> _BRIEF_: Please make an exact transcription of all the data that follows.

· · · · · · ·

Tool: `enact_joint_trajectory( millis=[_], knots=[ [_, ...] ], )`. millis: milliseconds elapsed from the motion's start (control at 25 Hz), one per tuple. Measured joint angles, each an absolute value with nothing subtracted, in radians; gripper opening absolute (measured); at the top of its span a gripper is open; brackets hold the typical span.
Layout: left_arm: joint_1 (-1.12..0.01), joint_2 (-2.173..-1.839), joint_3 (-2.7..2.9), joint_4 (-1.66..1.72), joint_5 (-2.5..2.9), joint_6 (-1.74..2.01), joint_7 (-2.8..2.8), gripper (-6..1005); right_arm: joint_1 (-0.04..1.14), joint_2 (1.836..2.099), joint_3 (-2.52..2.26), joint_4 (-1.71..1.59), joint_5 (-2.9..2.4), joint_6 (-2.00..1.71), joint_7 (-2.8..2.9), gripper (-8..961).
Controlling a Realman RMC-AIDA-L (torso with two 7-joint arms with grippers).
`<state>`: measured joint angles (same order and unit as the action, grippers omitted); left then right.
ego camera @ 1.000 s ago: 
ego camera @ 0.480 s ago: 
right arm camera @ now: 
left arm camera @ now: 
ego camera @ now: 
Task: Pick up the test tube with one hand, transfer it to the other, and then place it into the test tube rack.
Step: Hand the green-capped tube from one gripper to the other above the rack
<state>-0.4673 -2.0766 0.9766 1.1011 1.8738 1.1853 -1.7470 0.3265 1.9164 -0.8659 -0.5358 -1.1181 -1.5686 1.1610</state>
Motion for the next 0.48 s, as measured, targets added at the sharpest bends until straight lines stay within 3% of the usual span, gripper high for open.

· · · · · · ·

> _RESPONSE TO THIS EXERCISE_:
Tool: `enact_joint_trajectory( millis=[_], knots=[ [_, ...] ], )`. millis: milliseconds elapsed from the motion's start (control at 25 Hz), one per tuple. Measured joint angles, each an absolute value with nothing subtracted, in radians; gripper opening absolute (measured); at the top of its span a gripper is open; brackets hold the typical span.
Layout: left_arm: joint_1 (-1.12..0.01), joint_2 (-2.173..-1.839), joint_3 (-2.7..2.9), joint_4 (-1.66..1.72), joint_5 (-2.5..2.9), joint_6 (-1.74..2.01), joint_7 (-2.8..2.8), gripper (-6..1005); right_arm: joint_1 (-0.04..1.14), joint_2 (1.836..2.099), joint_3 (-2.52..2.26), joint_4 (-1.71..1.59), joint_5 (-2.9..2.4), joint_6 (-2.00..1.71), joint_7 (-2.8..2.9), gripper (-8..961).
Controlling a Realman RMC-AIDA-L (torso with two 7-joint arms with grippers).
`<state>`: measured joint angles (same order and unit as the action, grippers omitted); left then right.
ego camera @ 1.000 s ago: 
ego camera @ 0.480 s ago: 
right arm camera @ now: 
left arm camera @ now: 
ego camera @ now: 
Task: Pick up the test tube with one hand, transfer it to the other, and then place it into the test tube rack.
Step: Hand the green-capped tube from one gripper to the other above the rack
<state>-0.4673 -2.0766 0.9766 1.1011 1.8738 1.1853 -1.7470 0.3265 1.9164 -0.8659 -0.5358 -1.1181 -1.5686 1.1610</state>
Motion for the next 0.48 s, as measured, targets added at the sharpest bends until straight lines stay within 3% of the usual span, gripper high for open.

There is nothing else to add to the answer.